[Collected data entries]

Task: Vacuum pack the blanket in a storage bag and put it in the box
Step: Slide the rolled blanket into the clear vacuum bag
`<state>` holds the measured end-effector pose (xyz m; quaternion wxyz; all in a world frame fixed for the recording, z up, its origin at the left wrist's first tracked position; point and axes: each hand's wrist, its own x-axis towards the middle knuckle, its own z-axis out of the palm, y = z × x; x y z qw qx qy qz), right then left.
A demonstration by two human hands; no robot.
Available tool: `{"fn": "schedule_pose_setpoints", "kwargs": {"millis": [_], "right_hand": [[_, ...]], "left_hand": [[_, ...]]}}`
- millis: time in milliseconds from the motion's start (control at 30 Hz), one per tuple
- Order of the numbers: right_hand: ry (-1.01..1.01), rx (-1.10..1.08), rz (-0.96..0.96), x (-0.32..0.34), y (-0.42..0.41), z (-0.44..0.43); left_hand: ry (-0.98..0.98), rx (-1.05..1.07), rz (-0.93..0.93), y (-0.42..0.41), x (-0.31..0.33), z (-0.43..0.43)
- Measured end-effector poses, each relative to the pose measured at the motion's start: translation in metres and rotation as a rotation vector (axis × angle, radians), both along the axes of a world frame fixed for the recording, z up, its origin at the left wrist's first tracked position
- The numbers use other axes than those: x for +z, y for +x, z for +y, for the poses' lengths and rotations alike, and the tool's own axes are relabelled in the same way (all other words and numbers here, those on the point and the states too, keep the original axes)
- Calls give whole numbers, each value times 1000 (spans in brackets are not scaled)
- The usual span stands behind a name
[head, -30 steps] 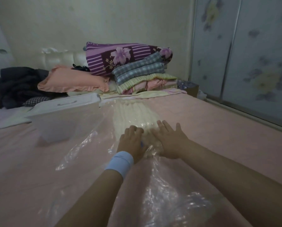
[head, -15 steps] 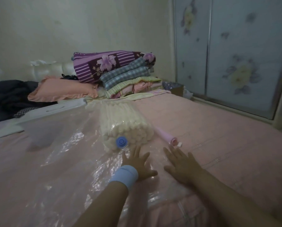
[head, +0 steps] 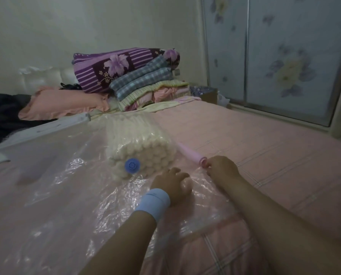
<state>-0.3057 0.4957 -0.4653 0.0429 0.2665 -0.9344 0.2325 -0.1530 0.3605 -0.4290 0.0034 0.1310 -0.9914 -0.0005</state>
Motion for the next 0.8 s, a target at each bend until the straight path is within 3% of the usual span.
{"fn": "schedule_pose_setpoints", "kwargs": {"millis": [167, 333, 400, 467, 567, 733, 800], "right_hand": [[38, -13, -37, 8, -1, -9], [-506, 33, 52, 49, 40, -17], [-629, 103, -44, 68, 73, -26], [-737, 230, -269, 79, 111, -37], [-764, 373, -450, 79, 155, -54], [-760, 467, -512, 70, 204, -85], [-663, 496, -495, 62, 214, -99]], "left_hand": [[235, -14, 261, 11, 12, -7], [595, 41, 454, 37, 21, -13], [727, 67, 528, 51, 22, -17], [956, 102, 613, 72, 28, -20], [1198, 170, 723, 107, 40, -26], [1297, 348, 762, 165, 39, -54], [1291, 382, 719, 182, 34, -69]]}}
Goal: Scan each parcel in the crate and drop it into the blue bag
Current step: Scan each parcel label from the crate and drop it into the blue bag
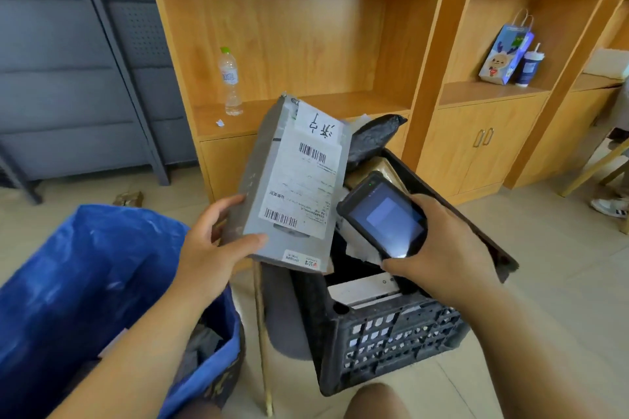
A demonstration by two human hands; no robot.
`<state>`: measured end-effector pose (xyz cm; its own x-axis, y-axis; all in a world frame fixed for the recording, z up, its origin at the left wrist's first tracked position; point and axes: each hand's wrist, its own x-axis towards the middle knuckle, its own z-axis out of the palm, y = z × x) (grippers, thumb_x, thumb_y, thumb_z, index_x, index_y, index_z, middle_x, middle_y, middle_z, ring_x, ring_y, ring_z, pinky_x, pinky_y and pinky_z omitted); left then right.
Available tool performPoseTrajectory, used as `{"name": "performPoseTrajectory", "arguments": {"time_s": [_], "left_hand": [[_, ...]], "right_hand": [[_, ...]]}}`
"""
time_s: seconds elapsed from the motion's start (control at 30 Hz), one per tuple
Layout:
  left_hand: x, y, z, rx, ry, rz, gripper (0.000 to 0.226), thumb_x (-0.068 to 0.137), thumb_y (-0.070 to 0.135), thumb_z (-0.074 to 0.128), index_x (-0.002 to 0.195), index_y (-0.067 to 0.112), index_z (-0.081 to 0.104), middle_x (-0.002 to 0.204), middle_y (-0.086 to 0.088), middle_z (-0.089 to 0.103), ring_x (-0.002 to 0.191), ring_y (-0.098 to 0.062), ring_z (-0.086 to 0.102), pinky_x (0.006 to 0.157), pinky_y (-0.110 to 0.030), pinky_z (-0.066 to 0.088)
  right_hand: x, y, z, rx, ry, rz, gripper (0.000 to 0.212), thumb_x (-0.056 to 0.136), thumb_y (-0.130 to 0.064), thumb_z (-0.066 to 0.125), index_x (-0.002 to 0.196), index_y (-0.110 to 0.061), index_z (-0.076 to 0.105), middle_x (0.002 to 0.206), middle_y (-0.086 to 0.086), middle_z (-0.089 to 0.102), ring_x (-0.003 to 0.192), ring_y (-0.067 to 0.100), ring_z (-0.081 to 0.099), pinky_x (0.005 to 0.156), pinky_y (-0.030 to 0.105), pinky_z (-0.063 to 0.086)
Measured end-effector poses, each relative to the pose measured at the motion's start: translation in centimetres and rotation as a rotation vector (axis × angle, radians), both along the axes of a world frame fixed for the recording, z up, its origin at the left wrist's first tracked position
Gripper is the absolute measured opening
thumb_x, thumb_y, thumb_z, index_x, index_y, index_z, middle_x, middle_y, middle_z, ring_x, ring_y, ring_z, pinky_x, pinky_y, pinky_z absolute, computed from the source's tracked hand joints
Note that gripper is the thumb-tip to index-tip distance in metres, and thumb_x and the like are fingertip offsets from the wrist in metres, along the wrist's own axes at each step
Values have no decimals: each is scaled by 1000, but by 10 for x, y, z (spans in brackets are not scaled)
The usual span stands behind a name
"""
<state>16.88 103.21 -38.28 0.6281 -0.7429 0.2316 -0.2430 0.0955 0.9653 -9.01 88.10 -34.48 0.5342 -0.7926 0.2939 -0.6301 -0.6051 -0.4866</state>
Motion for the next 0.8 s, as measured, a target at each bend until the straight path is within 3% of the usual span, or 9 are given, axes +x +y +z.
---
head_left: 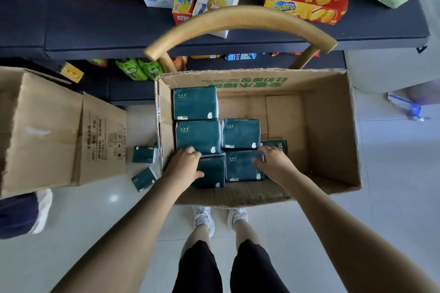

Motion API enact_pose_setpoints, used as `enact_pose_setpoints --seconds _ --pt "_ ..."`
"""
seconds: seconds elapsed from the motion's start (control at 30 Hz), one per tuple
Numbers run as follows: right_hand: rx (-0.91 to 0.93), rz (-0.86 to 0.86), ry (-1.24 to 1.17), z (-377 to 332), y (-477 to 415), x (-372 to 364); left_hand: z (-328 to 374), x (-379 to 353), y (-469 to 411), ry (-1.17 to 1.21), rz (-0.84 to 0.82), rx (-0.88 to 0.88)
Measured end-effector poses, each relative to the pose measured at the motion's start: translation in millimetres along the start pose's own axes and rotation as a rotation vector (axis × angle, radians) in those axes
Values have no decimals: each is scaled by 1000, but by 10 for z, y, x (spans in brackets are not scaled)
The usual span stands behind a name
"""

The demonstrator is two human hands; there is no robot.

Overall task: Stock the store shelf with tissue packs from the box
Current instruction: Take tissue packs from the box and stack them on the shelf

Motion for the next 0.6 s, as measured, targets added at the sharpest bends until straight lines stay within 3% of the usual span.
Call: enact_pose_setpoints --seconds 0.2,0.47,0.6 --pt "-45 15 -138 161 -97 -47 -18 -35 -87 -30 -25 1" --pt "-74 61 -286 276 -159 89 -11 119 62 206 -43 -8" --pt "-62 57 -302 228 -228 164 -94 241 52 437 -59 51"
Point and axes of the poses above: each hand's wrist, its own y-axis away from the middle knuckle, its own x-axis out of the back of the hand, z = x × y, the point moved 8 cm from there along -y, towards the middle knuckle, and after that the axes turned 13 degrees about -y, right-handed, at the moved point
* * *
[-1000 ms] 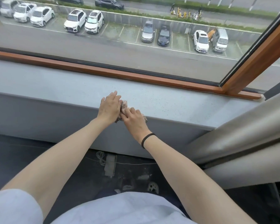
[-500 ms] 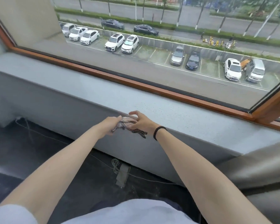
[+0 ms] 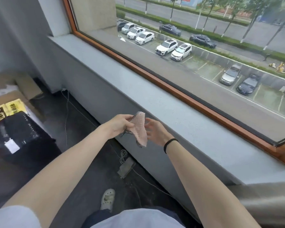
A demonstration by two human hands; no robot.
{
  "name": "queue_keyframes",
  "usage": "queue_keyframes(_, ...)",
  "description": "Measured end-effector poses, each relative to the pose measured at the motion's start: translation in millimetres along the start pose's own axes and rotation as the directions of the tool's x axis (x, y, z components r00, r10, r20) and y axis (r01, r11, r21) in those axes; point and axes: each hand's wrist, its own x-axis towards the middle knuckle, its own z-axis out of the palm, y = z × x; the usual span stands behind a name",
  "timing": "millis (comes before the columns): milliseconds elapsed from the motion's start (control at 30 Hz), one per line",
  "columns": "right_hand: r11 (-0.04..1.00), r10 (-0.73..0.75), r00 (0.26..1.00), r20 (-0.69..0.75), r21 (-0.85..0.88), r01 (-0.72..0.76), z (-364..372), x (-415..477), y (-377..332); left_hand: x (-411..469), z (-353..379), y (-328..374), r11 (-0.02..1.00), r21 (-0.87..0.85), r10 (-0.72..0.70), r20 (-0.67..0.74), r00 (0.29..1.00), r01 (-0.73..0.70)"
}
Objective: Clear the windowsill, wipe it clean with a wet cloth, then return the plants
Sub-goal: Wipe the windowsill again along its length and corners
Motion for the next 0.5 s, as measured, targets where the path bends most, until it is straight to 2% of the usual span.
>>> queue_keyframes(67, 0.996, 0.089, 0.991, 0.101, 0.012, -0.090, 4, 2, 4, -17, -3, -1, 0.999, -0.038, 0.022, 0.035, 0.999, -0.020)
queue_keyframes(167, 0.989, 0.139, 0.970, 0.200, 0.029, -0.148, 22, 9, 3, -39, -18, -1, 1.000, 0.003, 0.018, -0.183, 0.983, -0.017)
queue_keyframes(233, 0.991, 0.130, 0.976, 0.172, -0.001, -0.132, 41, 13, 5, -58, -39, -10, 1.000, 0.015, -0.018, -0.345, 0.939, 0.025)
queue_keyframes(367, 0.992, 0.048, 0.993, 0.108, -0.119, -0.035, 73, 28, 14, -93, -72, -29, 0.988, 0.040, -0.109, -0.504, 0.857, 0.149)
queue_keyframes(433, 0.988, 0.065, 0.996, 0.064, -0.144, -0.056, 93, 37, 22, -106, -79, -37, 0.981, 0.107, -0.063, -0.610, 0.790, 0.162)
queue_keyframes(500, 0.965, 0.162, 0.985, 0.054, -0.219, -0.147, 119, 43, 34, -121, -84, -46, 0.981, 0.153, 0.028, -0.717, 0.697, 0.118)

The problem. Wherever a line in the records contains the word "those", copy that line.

Written reply.
- The numbers use other axes than those: x for +z, y for +x, z for +y, for the poses' lengths and rotations alike, and the tool's own axes are relabelled in the same way (all other words and numbers here, those on the point and the states too, keep the original axes)
Measured end-effector poses, each relative to the pose measured at the motion's start: translation in millimetres along the start pose's own axes and rotation as a rotation vector (axis × angle, radians) in those axes
  "description": "Measured end-effector poses, each relative to the pose measured at the motion's start: translation in millimetres along the start pose's own axes and rotation as the directions of the tool's x axis (x, y, z components r00, r10, r20) and y axis (r01, r11, r21) in those axes; point and axes: each hand's wrist, its own x-axis towards the middle knuckle, its own z-axis out of the palm, y = z × x; the usual span stands behind a name",

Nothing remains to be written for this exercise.